三人は紹介を受けステージで一恵と玲奈の通訳を伴い

あいさつをしながら亮の方を見たが

亮は後ろを向いて会場の人間の

動きを監視していた。


そして、葛原がステージに上がり

ピーエヌエーとアメリカンウエブとの契約を

発表すると大きな拍手が起こり

記者たちが一斉に写真を撮り始めた。

それを確認した警視庁生活安全課の捜査員が無線で

指示をだした。


「葛原は記者会見の最中だ、家宅捜査着手」

捜査員はその命令を受け葛原の住んでいるマンションの管理者を

伴い葛原の部屋に入った。

「亮、葛原の部屋の家宅捜査に着手をしたわよ」

美咲が亮の耳元で囁いた。

「了解です。勝負はパーティの盛り上がっている30分間が勝負ですね」


「そうね、押収したシャンプーを簡易検査して

麻薬成分が出たらすぐに逮捕状を請求して.

逮捕するわ」

「亮、皆さんがお待ちよ。
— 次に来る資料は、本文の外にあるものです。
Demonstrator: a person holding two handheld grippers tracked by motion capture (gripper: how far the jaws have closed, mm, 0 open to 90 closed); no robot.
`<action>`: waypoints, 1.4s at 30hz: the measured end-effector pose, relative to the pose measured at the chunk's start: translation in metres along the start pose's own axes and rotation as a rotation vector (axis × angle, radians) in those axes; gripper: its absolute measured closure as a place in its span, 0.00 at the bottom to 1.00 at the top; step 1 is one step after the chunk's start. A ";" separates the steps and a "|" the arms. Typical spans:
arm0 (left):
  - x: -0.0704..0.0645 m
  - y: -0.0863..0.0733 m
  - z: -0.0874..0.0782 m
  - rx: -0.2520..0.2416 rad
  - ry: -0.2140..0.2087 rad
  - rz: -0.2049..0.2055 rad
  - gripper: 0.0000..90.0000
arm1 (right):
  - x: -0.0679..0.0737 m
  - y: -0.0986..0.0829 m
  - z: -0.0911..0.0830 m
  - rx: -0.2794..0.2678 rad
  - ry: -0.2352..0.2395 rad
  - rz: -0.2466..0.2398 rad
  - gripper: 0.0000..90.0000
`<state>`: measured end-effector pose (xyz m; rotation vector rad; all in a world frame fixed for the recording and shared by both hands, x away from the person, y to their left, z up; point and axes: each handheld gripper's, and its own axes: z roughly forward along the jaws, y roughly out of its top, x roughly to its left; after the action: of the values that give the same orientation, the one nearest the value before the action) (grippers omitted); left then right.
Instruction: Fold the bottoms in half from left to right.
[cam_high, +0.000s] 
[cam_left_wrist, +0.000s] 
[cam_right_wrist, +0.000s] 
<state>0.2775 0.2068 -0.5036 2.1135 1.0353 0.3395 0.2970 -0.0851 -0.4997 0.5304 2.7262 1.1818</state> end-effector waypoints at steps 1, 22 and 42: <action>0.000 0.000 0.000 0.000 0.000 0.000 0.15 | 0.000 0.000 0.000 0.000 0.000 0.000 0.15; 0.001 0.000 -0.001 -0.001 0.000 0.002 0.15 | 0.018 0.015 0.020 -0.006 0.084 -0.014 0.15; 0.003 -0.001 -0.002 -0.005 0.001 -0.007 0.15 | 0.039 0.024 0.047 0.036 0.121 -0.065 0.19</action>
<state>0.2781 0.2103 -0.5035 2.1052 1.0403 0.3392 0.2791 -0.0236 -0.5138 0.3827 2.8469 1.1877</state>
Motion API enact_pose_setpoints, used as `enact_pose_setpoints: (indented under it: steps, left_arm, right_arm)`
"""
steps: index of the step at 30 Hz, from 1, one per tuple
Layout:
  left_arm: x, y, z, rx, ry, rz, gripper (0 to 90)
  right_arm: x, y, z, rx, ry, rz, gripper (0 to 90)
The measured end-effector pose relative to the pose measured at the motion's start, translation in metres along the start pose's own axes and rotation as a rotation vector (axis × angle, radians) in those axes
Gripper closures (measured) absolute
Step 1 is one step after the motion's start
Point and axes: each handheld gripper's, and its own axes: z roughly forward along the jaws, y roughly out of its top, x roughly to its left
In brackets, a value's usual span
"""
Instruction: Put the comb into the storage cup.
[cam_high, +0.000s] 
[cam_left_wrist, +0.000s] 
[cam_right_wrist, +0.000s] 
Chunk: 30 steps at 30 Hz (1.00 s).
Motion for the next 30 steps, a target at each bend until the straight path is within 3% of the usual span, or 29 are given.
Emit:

あいさつをして」

絵里子が亮を呼びに来た。

亮はロビンとキャシーのところへ行った。

「おお、亮君来たな」

内村が亮の肩を叩いた。


「今日はお忙しい所、ありがとうございます」

「いやいや、アメリカの大実業家が

二人も一緒にいるパーティなんて

 アメリカでもないだろう」

内村がニコニコ笑った。

そこに甲山六助が男を連れてきて亮とキャシーに紹介をした。

「亮さん、関西ステート銀行の日本橋支店長加賀尊君です」


「キャシー・ランドデス、ドウゾヨロシク」

「團亮です、よろしくお願いします」

美人実業家キャシーと握手をした加賀は高揚していた。

「亮さん、加賀君も黒崎正二郎に疎まれて飛ばされた口なんだ」

甲山が説明をした。

「そうですか、ではぜひお手伝いさせてください。